• TASK ITEM: Take every line from the data that has the word "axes" in it.
- - - - -
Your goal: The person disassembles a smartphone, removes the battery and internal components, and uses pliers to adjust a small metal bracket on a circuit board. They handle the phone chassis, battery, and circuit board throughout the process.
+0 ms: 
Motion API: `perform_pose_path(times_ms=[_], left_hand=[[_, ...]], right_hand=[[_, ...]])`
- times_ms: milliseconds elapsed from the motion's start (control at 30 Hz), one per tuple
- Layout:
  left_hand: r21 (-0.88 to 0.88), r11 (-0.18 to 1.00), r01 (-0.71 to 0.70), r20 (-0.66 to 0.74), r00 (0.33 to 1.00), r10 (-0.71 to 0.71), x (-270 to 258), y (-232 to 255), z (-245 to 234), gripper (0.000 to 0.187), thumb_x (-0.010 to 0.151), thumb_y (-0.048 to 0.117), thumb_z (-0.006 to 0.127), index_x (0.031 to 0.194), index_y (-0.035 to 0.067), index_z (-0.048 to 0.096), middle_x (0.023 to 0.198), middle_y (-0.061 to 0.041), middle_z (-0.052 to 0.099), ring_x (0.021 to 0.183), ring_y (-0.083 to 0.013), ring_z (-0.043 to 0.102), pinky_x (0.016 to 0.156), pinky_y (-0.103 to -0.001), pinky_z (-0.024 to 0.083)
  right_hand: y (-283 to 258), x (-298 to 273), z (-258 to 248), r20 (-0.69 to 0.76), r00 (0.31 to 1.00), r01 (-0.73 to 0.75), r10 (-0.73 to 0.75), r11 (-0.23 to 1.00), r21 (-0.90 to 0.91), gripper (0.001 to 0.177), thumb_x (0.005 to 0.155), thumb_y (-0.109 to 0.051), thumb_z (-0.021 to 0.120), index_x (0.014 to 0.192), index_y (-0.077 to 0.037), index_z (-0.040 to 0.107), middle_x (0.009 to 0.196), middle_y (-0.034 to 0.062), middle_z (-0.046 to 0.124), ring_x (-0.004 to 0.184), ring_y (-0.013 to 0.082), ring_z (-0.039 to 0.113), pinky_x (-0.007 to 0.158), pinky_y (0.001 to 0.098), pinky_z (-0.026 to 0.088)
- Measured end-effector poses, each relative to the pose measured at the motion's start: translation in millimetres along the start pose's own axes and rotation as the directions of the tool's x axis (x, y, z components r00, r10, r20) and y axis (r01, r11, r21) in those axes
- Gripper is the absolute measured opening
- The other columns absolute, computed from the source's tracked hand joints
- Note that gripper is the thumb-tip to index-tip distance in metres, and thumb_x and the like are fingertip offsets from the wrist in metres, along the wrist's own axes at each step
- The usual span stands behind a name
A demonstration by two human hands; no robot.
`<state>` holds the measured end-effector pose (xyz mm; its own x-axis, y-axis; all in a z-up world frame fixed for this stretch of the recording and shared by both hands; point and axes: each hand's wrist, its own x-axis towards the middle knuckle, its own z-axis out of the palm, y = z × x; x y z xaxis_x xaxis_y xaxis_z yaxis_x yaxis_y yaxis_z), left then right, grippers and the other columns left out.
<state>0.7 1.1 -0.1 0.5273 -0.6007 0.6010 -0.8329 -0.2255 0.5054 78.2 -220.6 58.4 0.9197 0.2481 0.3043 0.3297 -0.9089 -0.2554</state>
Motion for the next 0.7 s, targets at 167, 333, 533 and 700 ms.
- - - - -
• RESULT BELOW:
- Measured end-effector poses, each relative to the pose measured at the motion's start: translation in millimetres along the start pose's own axes and rotation as the directions of the tool's x axis (x, y, z components r00, r10, r20) and y axis (r01, r11, r21) in those axes
- Note that gripper is the thumb-tip to index-tip distance in metres, and thumb_x and the like are fingertip offsets from the wrist in metres, along the wrist's own axes at each step
`<state>` holds the measured end-effector pose (xyz mm; its own x-axis, y-axis; all in a z-up world frame fixed for this stretch of the recording and shared by both hands; point and axes: each hand's wrist, its own x-axis towards the middle knuckle, its own z-axis out of the palm, y = z × x; x y z xaxis_x xaxis_y xaxis_z yaxis_x yaxis_y yaxis_z), left then right, grippers and the other columns left out.

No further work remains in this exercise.